The Education of Women (1910) describes the educational opportunities available to girls and women in the U.S. Talbott' defense of social hygiene, exercise, and training for rational thinking dates the book, but she was advocating "daring" ideas at the time. Talbott's emphasis on women in the home pervades her writing, and in this way she makes her more "radical" ideas acceptable to a skeptical readership.

The History of the American Association of University Women, 1881-1931 (1931), written with Lois Mathews Rosenberry, is a detailed account of the committees, work, and goals of the association Talbott helped to found.

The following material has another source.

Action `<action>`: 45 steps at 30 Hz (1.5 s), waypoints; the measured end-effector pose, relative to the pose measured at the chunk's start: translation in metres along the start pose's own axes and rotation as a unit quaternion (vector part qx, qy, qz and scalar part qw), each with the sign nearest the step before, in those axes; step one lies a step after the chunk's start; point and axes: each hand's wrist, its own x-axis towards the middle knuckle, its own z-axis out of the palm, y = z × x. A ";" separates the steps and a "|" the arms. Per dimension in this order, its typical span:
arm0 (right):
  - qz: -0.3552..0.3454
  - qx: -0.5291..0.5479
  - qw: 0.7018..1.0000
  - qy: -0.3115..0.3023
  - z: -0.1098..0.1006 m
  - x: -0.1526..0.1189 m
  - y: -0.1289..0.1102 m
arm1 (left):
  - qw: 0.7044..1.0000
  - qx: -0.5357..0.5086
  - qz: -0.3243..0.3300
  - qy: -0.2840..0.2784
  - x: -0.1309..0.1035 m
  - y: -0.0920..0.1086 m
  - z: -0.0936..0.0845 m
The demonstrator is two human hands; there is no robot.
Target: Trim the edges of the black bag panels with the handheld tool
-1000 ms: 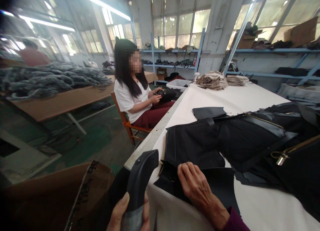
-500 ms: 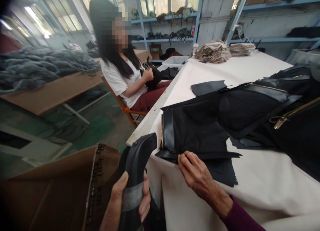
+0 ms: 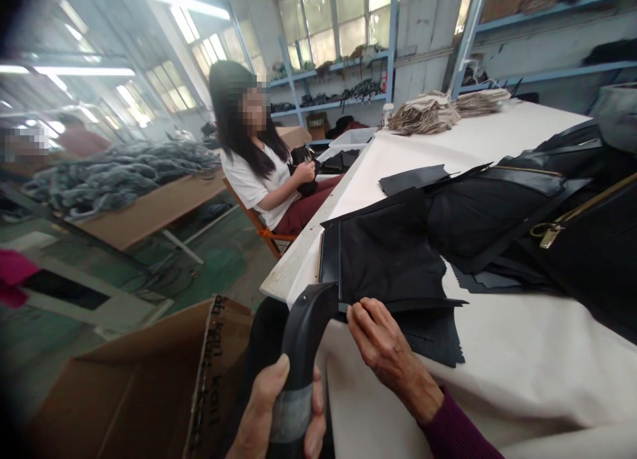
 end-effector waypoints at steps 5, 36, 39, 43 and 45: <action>-0.011 0.019 0.999 0.025 -0.002 -0.007 -0.001 | 0.996 0.066 0.004 0.058 0.008 -0.010 0.007; -0.001 0.047 0.998 0.043 0.003 -0.012 0.000 | 0.981 0.134 0.074 0.121 0.025 -0.002 0.025; 0.016 0.046 0.998 0.035 0.004 -0.013 0.001 | 0.976 0.146 0.088 0.135 0.028 0.006 0.028; 0.051 0.060 0.997 0.006 0.008 -0.012 -0.005 | 0.977 0.136 0.111 0.122 0.020 0.015 0.026; 0.081 0.064 0.994 -0.028 0.002 -0.006 -0.013 | 0.979 0.123 0.111 0.115 0.017 0.017 0.023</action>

Anyone interested in the turbulent, innovative founding days of the University of Chicago will find Talbott's More Than Lore (1936) a delight to read. She is forthright in her statements about discrimination against women professionals at the university. Talbott believed women should be "ladies," polite and well-bred, and that a higher education prepared women to be better wives and mothers. In this way, she supported the traditional roles of women. Her writings are also interspersed, though, with a sharp appreciation of women's contributions to society and the difficulty of managing a home, and these analyses sound similar to modern writings on the sociology of housewives and housework. Most clearly, her critiques of discrimination against women in academia are relevant and accurate today.

Bibliography:

NAW (1971). Oxford Companion to Women's Writing in the United States (1995). Publications of the Members of the University of Chicago: 1902-1916 (1917).